• Aim of the exercise:
The answer should contain all of the data, retyped without any alteration.

• Material provided:

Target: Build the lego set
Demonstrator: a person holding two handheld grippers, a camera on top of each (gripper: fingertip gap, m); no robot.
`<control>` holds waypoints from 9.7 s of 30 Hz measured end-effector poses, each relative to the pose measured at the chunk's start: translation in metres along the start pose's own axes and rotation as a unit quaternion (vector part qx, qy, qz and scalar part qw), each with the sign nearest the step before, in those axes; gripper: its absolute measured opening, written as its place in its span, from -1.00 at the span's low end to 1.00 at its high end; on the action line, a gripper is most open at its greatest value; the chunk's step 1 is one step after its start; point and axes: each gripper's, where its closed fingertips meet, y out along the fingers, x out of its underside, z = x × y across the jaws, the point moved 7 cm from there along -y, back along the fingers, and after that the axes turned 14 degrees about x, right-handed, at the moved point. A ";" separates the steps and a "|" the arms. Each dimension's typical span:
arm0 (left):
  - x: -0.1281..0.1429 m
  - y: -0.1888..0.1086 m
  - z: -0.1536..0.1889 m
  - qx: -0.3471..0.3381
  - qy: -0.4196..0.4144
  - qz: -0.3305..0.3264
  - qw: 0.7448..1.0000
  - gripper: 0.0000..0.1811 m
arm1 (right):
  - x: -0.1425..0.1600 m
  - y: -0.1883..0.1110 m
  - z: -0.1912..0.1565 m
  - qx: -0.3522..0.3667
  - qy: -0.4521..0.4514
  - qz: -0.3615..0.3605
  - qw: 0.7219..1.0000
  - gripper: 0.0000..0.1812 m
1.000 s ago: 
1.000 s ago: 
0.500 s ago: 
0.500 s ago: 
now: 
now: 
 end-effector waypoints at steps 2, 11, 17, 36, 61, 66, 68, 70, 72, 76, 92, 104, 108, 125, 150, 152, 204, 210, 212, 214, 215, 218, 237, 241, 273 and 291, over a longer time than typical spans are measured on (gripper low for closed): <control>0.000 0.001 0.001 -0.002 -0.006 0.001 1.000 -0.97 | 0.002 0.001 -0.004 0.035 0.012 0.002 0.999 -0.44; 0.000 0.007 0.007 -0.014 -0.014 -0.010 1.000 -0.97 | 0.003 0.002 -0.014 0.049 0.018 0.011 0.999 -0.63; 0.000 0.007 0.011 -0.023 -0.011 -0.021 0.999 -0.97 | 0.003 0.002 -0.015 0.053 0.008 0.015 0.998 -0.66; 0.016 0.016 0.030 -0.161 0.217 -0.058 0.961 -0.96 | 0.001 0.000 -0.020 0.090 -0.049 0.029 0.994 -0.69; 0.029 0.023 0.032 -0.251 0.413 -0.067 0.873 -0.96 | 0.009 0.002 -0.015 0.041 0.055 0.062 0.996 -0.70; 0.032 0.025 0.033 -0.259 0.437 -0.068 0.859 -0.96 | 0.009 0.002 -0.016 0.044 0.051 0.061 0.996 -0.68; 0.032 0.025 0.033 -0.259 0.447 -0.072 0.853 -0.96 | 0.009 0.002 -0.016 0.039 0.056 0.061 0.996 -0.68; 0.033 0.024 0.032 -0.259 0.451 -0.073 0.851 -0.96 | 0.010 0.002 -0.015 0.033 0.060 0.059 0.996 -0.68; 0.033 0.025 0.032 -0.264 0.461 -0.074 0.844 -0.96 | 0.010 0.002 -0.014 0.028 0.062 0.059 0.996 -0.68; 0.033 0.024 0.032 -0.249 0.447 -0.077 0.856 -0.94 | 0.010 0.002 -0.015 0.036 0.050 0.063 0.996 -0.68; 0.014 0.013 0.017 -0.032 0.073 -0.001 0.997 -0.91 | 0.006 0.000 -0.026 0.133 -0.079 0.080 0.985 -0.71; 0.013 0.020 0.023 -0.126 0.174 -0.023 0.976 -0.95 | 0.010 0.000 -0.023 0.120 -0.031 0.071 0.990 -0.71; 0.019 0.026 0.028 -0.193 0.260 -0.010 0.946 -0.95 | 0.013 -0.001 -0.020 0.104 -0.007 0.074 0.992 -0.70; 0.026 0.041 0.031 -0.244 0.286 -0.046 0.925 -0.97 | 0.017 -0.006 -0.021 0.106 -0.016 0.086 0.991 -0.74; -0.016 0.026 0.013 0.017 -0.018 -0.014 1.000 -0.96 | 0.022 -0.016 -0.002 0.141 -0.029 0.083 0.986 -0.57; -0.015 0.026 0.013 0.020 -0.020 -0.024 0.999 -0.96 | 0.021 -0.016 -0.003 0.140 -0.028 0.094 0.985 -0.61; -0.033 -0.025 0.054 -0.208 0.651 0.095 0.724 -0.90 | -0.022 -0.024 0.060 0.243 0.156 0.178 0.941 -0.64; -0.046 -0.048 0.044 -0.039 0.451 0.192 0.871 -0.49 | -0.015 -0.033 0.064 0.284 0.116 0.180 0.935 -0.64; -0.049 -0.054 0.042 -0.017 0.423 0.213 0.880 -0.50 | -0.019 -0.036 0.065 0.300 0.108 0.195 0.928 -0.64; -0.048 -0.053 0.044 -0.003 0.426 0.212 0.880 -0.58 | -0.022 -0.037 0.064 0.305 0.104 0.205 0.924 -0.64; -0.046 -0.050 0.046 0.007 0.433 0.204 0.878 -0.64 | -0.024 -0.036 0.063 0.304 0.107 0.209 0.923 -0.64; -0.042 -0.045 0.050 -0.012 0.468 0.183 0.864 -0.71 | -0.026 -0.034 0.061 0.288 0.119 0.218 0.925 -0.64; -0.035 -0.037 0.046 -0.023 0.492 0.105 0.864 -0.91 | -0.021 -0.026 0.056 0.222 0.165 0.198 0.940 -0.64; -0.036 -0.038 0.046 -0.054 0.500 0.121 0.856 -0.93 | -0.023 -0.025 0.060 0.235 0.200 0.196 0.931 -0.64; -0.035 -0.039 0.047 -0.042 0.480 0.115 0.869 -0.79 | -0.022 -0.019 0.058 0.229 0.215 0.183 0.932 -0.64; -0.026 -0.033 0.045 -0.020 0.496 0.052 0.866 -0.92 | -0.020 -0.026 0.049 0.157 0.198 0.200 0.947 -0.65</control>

• Task response:
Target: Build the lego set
Demonstrator: a person holding two handheld grippers, a camera on top of each (gripper: fingertip gap, m); no robot.
`<control>` holds waypoints from 9.7 s of 30 Hz measured end-effector poses, each relative to the pose measured at the chunk's start: translation in metres along the start pose's own axes and rotation as a unit quaternion (vector part qx, qy, qz and scalar part qw), each with the sign nearest the step before, in those axes; gripper: its absolute measured opening, written as its place in its span, from -1.00 at the span's low end to 1.00 at its high end; on the action line, a gripper is most open at its greatest value; the chunk's step 1 is one step after its start; point and axes: each gripper's, where its closed fingertips meet, y out along the fingers, x out of its underside, z = x × y across the jaws, the point moved 7 cm from there along -y, back along the fingers, and after that the axes turned 14 degrees about x, right-handed, at the moved point. A ";" separates the steps and a "|" the arms. Each dimension's typical span:
arm0 (left):
  - x: -0.1281..0.1429 m
  - y: -0.1888..0.1086 m
  - z: -0.1536..0.1889 m
  - qx: -0.3471..0.3381
  - qy: -0.4196..0.4144
  - qz: -0.3305..0.3264
  - qw: 0.7448..1.0000
  - gripper: 0.0000..0.1811 m
arm1 (right):
  - x: -0.1425..0.1600 m
  - y: -0.1883..0.1110 m
  - z: -0.1912..0.1565 m
  - qx: -0.3522..0.3667
  - qy: -0.4521..0.4514
  - qz: -0.3615..0.3605
  - qw: 0.7219..1.0000
  - gripper: 0.0000..0.1812 m
1.000 s ago: 
1.000 s ago: 
0.500 s ago: 
0.500 s ago: 
now: 
now: 
 end-effector waypoints at steps 2, 11, 17, 36, 61, 66, 68, 70, 72, 76, 92, 104, 108, 125, 150, 152, 204, 210, 212, 214, 215, 218, 237, 241, 273 and 291, over a longer time than typical spans are measured on (gripper low for closed): <control>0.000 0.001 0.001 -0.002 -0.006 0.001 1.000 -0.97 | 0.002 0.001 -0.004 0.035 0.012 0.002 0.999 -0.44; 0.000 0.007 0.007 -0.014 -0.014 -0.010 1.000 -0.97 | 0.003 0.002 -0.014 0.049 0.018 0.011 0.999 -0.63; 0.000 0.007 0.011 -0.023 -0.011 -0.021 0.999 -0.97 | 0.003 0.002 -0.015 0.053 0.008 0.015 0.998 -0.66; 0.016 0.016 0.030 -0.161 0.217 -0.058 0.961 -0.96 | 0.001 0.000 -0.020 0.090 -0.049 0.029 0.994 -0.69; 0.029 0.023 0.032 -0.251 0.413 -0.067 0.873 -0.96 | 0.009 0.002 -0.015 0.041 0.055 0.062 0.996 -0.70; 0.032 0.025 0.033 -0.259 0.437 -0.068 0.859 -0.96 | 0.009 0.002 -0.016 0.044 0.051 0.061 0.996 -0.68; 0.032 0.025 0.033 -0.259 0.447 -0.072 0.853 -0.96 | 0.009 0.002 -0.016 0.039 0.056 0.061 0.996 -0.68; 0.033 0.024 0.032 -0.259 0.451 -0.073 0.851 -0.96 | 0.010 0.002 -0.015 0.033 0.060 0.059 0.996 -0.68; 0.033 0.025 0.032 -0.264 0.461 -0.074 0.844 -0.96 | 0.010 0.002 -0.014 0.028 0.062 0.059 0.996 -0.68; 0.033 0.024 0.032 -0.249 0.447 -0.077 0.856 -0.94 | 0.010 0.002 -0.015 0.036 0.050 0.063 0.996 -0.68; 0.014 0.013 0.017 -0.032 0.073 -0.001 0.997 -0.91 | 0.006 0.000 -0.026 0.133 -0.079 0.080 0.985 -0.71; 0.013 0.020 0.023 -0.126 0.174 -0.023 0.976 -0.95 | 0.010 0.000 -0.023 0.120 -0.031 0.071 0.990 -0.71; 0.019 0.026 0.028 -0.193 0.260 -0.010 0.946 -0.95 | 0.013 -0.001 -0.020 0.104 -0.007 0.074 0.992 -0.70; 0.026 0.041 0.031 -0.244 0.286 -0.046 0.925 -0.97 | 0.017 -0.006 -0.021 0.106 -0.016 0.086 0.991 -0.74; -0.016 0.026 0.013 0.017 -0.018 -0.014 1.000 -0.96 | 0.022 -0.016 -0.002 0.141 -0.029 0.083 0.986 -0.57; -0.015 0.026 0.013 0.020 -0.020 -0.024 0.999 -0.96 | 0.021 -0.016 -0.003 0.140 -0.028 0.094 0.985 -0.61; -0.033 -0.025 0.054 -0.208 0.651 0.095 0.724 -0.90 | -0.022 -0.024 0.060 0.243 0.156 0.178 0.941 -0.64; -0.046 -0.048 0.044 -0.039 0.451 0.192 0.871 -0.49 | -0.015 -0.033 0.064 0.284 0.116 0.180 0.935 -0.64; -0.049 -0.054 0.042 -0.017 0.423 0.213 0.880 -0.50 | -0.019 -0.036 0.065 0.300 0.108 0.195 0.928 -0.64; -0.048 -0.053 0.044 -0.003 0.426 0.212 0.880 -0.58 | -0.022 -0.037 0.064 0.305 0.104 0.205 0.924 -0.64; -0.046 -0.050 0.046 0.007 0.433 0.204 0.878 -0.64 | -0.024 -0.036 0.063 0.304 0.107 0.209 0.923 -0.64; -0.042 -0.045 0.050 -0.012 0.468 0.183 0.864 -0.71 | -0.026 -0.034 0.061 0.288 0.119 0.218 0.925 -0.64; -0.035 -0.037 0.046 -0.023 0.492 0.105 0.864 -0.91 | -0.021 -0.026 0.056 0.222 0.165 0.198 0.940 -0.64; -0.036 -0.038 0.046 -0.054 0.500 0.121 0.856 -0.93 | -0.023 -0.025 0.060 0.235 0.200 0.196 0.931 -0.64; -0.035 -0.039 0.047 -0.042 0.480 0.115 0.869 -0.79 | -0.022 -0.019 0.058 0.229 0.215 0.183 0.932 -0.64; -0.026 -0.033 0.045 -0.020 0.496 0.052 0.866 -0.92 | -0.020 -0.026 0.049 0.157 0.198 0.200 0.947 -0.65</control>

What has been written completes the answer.